Four- to five-week-old BALB/c mice were obtained from the Experimental Animal Center of Xi’an Jiaotong University. All animal experiments were conducted in accordance with protocols approved by the Animal Care and Use Committee of Xi’an Jiaotong University. All necessary ethical regulations were strictly adhered to during the experiments. To evaluate the antitumor effects of TCCHA nanoparticles on human hepatocellular carcinoma, a HepG2 tumor-bearing model was established. One hundred microliters of HepG2 cells (human hepatocellular carcinoma cell line) was subcutaneously injected (1 × 107 cells) into the right flank of each immunodeficient nude mouse. Tumor-bearing mice were treated when the tumor volume reached approximately 100 mm3. To further confirm the antitumor effects of TCCHA nanoparticles, an H22 tumor-bearing model was established. H22 tumor cells (a mouse hepatocellular carcinoma cell line) were injected subcutaneously (1 × 106 cells) into the right flanks of each immune-competent BALB/c mouse. The mice were treated when the tumor volume reached approximately 80 mm3. The in vivo antitumor experiment was conducted following the same steps as those for HepG2 tumor-bearing BALB/c nude mice. Furthermore, a lung metastatic Hepa1-6 tumor model was established. A tumor lung metastasis model was established through subcutaneous injection of 5 × 106 Hepa1-6 cells into the right flank and intravenous injection of 5 × 105 Hepa1-6 cells separately at day 7 and day 2 before the treatments for development of the primary and lung metastasis tumors, respectively. The mice were treated when the tumor volume reached approximately 100 mm3.

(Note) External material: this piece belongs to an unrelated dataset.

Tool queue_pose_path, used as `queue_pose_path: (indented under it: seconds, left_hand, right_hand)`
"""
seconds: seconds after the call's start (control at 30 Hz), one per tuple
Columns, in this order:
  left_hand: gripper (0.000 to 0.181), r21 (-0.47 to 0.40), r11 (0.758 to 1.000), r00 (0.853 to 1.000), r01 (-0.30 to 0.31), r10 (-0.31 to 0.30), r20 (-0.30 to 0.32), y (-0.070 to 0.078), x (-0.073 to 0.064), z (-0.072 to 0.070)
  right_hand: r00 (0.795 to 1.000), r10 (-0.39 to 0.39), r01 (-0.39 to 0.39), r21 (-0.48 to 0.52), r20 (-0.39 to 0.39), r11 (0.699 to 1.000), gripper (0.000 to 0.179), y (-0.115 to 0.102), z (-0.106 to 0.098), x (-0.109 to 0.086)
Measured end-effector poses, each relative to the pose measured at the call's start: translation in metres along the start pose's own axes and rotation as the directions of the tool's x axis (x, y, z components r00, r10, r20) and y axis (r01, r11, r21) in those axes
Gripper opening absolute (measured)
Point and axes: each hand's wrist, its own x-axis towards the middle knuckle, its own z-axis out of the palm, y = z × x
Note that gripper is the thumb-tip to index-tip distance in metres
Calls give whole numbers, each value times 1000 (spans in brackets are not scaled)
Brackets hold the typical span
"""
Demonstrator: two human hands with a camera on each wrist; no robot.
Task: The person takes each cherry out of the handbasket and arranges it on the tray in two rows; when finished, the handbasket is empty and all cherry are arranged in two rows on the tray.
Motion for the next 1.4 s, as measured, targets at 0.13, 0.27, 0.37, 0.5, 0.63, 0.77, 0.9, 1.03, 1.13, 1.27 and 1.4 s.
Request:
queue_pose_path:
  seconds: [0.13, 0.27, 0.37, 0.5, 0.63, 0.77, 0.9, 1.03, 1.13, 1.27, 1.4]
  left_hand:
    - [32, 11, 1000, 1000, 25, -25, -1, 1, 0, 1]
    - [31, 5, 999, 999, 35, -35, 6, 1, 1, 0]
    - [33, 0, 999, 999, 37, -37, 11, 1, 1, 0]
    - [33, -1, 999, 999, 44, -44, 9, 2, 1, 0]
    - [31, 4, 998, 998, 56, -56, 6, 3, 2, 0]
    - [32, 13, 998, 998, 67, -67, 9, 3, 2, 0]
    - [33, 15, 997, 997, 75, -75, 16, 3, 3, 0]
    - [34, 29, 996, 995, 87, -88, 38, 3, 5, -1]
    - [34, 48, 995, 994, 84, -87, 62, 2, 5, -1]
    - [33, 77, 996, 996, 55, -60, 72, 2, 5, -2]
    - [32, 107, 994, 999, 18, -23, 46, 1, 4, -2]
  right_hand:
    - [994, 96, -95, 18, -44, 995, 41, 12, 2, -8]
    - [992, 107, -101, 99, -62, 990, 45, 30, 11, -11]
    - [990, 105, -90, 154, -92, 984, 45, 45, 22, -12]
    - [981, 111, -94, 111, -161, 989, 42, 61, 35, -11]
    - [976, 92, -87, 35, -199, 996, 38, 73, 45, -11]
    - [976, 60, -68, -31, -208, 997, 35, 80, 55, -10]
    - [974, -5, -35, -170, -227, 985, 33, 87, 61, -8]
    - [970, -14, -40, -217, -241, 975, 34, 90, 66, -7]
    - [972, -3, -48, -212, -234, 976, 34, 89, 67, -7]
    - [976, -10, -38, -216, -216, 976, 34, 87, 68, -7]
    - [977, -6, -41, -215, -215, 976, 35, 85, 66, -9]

In vivo fluorescence imaging and biodistribution

To trace the in vivo distribution of TCCHA, 100 µL of 5 mg/mL TCCHA suspension was intravenously injected into tumor-bearing mice. At predetermined time points, the mice were imaged on an IVIS Lumina imaging system. At the indicated time points, the mice were sacrificed, and major organs and tumors were collected for ex vivo fluorescence imaging.

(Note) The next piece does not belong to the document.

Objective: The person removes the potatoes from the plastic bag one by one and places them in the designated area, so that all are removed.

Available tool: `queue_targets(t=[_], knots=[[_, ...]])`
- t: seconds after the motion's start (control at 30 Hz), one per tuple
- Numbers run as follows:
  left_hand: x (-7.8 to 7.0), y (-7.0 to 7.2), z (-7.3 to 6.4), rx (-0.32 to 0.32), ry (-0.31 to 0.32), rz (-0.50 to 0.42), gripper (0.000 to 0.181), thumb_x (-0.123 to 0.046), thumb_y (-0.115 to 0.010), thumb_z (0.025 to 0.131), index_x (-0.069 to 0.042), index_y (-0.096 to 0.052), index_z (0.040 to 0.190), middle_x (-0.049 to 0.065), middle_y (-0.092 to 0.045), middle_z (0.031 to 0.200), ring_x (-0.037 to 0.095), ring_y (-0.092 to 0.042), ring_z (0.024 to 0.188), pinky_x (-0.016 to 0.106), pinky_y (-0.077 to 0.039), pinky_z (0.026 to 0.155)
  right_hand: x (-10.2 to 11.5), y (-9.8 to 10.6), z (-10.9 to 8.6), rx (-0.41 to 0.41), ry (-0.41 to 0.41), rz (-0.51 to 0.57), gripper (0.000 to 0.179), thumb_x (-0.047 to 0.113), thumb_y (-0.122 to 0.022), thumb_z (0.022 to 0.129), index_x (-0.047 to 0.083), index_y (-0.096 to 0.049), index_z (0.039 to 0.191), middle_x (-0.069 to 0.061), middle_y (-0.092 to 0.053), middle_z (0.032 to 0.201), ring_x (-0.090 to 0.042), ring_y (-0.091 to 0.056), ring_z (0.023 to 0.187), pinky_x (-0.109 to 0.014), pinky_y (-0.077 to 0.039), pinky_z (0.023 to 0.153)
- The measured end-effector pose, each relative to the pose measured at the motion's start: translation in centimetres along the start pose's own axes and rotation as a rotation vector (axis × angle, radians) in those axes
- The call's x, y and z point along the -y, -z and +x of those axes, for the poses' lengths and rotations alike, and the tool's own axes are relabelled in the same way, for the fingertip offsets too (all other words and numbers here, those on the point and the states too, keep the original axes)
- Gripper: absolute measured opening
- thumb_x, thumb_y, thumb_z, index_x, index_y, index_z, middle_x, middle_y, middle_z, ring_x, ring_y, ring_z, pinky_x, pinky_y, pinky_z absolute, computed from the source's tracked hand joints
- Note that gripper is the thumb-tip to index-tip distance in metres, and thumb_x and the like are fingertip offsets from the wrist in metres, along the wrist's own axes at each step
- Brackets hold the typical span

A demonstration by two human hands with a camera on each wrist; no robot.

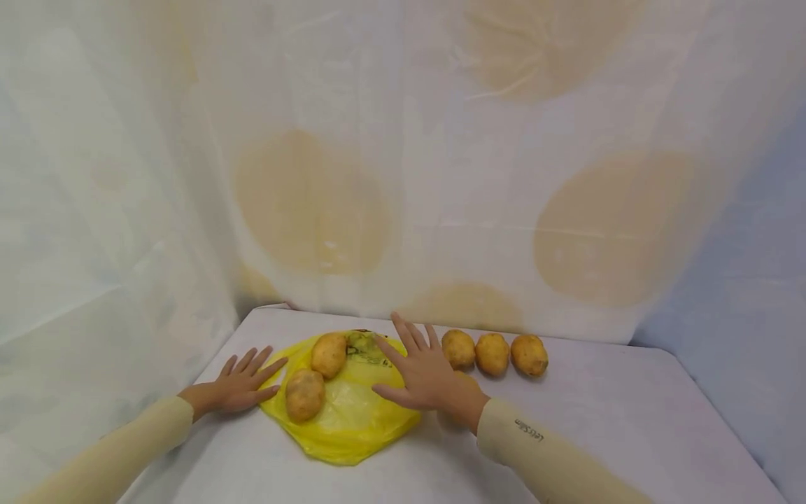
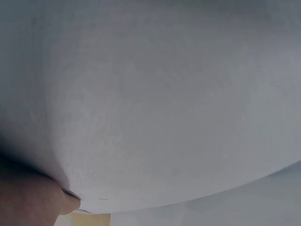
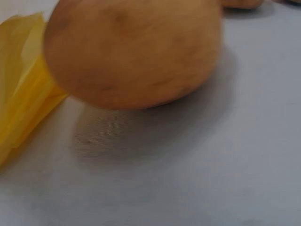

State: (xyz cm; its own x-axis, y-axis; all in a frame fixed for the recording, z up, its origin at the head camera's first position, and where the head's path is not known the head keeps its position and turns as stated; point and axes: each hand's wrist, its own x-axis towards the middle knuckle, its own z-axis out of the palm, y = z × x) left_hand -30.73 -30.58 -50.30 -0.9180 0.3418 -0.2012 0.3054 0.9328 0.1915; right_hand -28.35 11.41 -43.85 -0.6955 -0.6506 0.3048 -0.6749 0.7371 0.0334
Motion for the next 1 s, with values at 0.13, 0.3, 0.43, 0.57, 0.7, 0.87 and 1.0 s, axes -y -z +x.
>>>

The biodistributions of Cu2+ in major organs and tumors were assessed by ICP-MS, and the biodistributions of Ce6 and AL3818 were assessed by HPLC. For ICP-MS analysis, each tumor-bearing mouse was intravenously injected with 100 µL of 5 mg/mL TCCHA and then sacrificed at predetermined time intervals (n = 5 per time point). The tumors and main organs were collected, wet-weighed, lyophilized, and ground into powder. Subsequently, the powder samples were predigested with aqua regia overnight, completely digested in open vessels at 140 °C for 2 h, and then cooled to room temperature. Each solution was diluted with water to 10 mL for ICP-MS analysis. For HPLC analysis, the tumors and main organs were collected, wet-weighed, homogenized, extracted with chloroform, and analysed via HPLC.

In vivo antitumor efficacy

Tumor-bearing mice were randomly divided into six groups (n = 6): (1) PBS (control group), (2) Ce6 + Laser, (3) AL3818, (4) TCCH + Laser, (5) TCCHA, and (6) TCCHA + Laser. The mice were intravenously injected with 100 µL of the above formulations at an equivalent dose of TCCHA (5 mg/kg). At 8 h postinjection, the tumors in the laser treatment groups were irradiated with a 660 nm laser for 5 min at 1.0 W/cm2. The irradiation procedure was repeated every 2 days for a total of three times. The tumor volume and body weight were recorded every 2 days. Tumor volume was calculated by the following equation: Volume = (tumor length) × (tumor width)2/2. After 14 days, the mice were sacrificed, and the tumors were harvested, weighed and analysed by H&E, TUNEL, Ki67, and CD31 staining. to determine the antitumor efficacy of the TCCHA nanoplatform.

Statistical analysis

All data were represented as the means ± standard deviations (S.D.). Statistical comparisons were made by unpaired Student’s t test (between two groups) or one-way ANOVA (for multiple comparisons). ns indicates no significance. *p < 0.05 was considered statistically significant, whereas **p < 0.01 and ***p < 0.001 were considered highly and extremely significant, respectively. All the data were analysed with SPSS 17.0 software.